Au début, c’est émotivement très « engageant », admet-il. « Mais tu te fais une carapace. » Devant une intervention à crâne ouvert, il est effectivement mieux de se concentrer.
Honneurs et secrets
Au printemps dernier, la sonde mise au point par le tandem Leblond-Petrecca a gagné le prix du public Découverte de l’année décerné par le magazine Québec Science. Lors du gala, des témoignages de patients opérés avec l’instrument ont été lus. « Ils racontaient comment ça leur donnait de l’espoir, comment ça avait de l’impact sur leur vie », se remémore le lauréat. Pour une fois, il s’est permis d’avoir les yeux embués.
À Rivière-du-Loup, son patelin natal, son succès a fait la manchette des journaux et des émissions de radio. Frédéric reconnaît, à la blague, qu’il doit son prix à un nombre élevé de votants louperivois!
L’humilité, c’est bien, mais il ne peut nier que son invention est franchement impressionnante. ODS Medical, la compagnie qu’il a fondée avec son collègue neurochirurgien pour commercialiser leurs découvertes, vient d’ailleurs de signer un contrat de plusieurs millions de dollars avec une multinationale américaine.

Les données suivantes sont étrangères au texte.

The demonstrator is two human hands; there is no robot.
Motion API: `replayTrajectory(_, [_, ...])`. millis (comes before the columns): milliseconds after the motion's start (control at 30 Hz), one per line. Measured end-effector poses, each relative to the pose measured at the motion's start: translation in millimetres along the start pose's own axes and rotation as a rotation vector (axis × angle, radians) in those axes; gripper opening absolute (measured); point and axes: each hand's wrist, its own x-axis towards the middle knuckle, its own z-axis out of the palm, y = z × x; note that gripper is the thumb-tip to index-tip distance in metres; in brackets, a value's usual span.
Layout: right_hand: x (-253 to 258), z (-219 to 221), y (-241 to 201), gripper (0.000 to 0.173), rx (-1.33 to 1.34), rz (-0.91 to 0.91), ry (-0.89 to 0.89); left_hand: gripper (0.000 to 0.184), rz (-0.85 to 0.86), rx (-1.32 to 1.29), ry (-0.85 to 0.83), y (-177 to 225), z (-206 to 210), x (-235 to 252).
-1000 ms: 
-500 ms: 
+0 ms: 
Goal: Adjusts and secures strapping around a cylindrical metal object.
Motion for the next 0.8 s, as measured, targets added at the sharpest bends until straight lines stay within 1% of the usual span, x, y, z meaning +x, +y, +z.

Au printemps dernier, la sonde mise au point par le tandem Leblond-Petrecca a gagné le prix du public Découverte de l’année décerné par le magazine Québec Science.
Leur mandat? Hum. « Disons développer un nouveau produit chirurgical… », répond prudemment Frédéric. En tant que directeur de la technologie (ou CTO, pour chief technology officer), il ne peut pas trop en révéler à propos du deal. Entre les branches, on a entendu dire que ça concerne des robots chirurgicaux. Mais en écrivant ça, on en dit déjà trop. Chose certaine, le projet fera, encore une fois, une grande place à l’intelligence artificielle.
Apprendre d’une rockstar
Au moment où ces lignes seront publiées, Frédéric Leblond aura commencé une année sabbatique. Sauf que le prof à Polytechnique n’aura pas exactement les deux pieds dans le sable. Il sera plutôt en train de « se salir les mains », selon ses mots, dans un laboratoire montréalais d’intelligence artificielle.
« Toutes les technologies qu’on développe génèrent des ensembles de données immenses », explique-t-il. Du vrai big data, dont il veut être capable de tirer le maximum d’information. « Le but, c’est de savoir traiter nos données avec des algorithmes sophistiqués, comme les algorithmes d’apprentissage automatique en intelligence artificielle », ajoute-t-il.
C’est pour ça que Frédéric s’est booké une immersion dans un pôle d’excellence en la matière au lieu d’un séjour dans une villa en Toscane. C’est peut-être aussi parce que se frotter à de gros systèmes d’équations mathématiques, c’est une façon pour lui de se gâter. Toujours est-il qu’avec cette expertise additionnelle, l’ingénieur/physicien/CTO espère pouvoir équiper les oncologues avec des technologies encore plus précises et intelligentes.
« C’est bien beau, avoir une sonde qui détecte le cancer, dit-il, mais on est devant des possibilités énormes. Par exemple, on pourrait prédire que dans le cas d’un patient X, la maladie reviendra dans cinq ans. Ou prédire qu’un patient Y répondra bien à une chimiothérapie donnée, mais pas un patient Z. »
Tout cela est prometteur. Vraiment prometteur. Ce l’est d’autant plus que Frédéric se perfectionnera aux côtés d’une vedette mondiale de l’intelligence artificielle : nul autre que le Montréalais Yoshua Bengio, un Extraordinaire d’URBANIA de 2017. Dans les médias, celui-ci est régulièrement décrit comme une rockstar de son domaine. Une étoile montante qui rencontre une rockstar, ce n’est pas ça, au fond, le big bang?